Texas, US-based petroleum refiner HollyFrontier has announced plans to construct a renewable diesel unit (RDU) at its refinery in Artesia, New Mexico.
Plans for the biodiesel plant, which was proposed to lower costs related to blending to renewable fuels, were announced alongside HollyFrontier’s $1 billion (€0.9 billion) share buyback programme.
“Today’s announcements illustrate HollyFrontier’s commitment to both grow our business and deliver superior cash returns to shareholders,” commented chairman of the board, Franklin Myers. “We expect our new renewable diesel plant will generate attractive returns and help us meet our requirements under the Renewable Fuel Standard. At the same time, we are increasing cash returns to shareholders through an increase in our regular dividend with a path for future dividend growth and a new HollyFrontier share repurchase authorisation.
“All of these actions are consistent with our balanced approach to capital allocation: 1) reinvest in and maintain our existing assets, 2) maintain a healthy balance sheet with an investment grade credit profile, 3) pay a competitive and sustainable regular dividend through the cycle, 4) invest in growth capital projects or acquisitions with a superior return, and 5) return excess cash to shareholders through share repurchases.”

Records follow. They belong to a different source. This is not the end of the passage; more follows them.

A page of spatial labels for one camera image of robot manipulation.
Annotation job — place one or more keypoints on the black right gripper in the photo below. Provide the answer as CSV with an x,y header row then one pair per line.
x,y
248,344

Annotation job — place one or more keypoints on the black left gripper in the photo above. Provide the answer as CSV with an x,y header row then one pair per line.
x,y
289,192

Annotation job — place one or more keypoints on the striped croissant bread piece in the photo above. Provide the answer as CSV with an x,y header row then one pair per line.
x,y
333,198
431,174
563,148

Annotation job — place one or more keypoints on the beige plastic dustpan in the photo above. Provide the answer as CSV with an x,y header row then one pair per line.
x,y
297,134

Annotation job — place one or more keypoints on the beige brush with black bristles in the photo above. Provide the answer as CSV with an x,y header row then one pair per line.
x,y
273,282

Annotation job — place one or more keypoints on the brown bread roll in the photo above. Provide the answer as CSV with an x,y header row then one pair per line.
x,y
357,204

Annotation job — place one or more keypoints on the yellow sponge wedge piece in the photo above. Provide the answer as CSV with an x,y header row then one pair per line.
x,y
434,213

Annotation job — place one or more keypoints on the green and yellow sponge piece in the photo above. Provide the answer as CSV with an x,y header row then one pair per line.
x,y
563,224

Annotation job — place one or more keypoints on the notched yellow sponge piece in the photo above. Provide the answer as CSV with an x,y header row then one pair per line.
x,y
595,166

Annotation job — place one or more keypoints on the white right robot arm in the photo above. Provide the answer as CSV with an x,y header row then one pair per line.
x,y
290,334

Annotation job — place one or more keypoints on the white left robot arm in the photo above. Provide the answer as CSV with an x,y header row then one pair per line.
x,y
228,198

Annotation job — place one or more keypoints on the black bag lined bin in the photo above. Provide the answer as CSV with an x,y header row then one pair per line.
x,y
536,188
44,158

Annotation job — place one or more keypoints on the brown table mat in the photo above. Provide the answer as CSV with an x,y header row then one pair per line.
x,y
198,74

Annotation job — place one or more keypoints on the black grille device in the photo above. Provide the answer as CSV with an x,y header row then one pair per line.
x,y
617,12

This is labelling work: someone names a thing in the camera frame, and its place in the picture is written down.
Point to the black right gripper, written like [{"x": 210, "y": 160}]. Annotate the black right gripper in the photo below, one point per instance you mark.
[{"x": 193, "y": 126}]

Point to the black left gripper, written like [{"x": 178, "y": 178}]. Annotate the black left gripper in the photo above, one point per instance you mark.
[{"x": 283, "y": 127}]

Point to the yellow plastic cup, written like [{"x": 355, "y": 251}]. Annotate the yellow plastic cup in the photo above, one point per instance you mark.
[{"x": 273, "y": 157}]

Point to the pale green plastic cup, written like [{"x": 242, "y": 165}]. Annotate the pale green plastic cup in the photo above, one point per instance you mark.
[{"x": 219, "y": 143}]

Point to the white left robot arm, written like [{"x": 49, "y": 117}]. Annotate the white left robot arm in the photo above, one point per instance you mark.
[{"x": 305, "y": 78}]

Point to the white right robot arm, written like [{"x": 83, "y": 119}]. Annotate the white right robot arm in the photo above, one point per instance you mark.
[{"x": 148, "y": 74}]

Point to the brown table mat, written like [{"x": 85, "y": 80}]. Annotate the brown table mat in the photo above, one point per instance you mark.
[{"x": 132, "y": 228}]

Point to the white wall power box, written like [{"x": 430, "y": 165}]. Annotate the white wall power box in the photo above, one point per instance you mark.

The RDU at HollyFrontier’s Artesia refinery will have an annual production capacity of approximately 125 million gallons, enabling the company to process soybean oil and other renewable feedstocks into renewable diesel.
The new facility will help to meet demand for low-carbon fuels, while covering the costs of the company’s annual Renewable Identification Number (RIN) purchase obligation under the current market conditions.
Alongside rail infrastructure and storage tanks, the RDU is expected to have a total capital cost of $350 million (€316.4 million), and is due to be completed in the first quarter of 2022. The unit will be funded with cash on hand and is expected to generate an internal rate of return of 20-30%, the company added.
The share repurchase programme was authorised by HollyFrontier’s board of directors, replacing all existing share repurchase authorisations, of which there was around $281 million (€254 million) remaining. Over the past 15 months, HollyFrontier has returned over $719 million (€650 million) to shareholders and reduced the outstanding share count by 8%.